* **Collected data**
>>>
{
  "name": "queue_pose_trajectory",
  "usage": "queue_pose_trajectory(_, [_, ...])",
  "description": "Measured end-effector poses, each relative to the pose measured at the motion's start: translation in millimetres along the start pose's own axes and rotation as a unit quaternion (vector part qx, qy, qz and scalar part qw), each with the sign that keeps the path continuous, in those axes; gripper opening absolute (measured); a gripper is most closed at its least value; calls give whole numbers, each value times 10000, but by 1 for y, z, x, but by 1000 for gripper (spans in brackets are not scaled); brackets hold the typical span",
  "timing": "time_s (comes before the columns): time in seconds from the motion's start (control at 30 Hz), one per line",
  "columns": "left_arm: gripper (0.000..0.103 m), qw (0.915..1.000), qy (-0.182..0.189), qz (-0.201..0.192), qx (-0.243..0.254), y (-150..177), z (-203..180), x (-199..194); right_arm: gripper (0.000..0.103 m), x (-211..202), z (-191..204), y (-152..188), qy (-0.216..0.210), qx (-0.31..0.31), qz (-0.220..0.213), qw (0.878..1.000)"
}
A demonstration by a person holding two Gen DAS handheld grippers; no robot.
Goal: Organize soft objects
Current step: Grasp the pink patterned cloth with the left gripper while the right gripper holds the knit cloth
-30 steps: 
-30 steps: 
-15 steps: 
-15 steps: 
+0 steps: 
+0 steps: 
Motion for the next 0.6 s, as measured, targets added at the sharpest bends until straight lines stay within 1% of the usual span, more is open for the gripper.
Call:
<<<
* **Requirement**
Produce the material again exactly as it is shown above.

* **Response**
{
  "name": "queue_pose_trajectory",
  "usage": "queue_pose_trajectory(_, [_, ...])",
  "description": "Measured end-effector poses, each relative to the pose measured at the motion's start: translation in millimetres along the start pose's own axes and rotation as a unit quaternion (vector part qx, qy, qz and scalar part qw), each with the sign that keeps the path continuous, in those axes; gripper opening absolute (measured); a gripper is most closed at its least value; calls give whole numbers, each value times 10000, but by 1 for y, z, x, but by 1000 for gripper (spans in brackets are not scaled); brackets hold the typical span",
  "timing": "time_s (comes before the columns): time in seconds from the motion's start (control at 30 Hz), one per line",
  "columns": "left_arm: gripper (0.000..0.103 m), qw (0.915..1.000), qy (-0.182..0.189), qz (-0.201..0.192), qx (-0.243..0.254), y (-150..177), z (-203..180), x (-199..194); right_arm: gripper (0.000..0.103 m), x (-211..202), z (-191..204), y (-152..188), qy (-0.216..0.210), qx (-0.31..0.31), qz (-0.220..0.213), qw (0.878..1.000)"
}
A demonstration by a person holding two Gen DAS handheld grippers; no robot.
Goal: Organize soft objects
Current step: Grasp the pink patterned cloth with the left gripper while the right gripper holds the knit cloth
-30 steps: 
-30 steps: 
-15 steps: 
-15 steps: 
+0 steps: 
+0 steps: 
Motion for the next 0.6 s, as measured, targets added at the sharpest bends until straight lines stay within 1% of the usual span, more is open for the gripper.
Call:

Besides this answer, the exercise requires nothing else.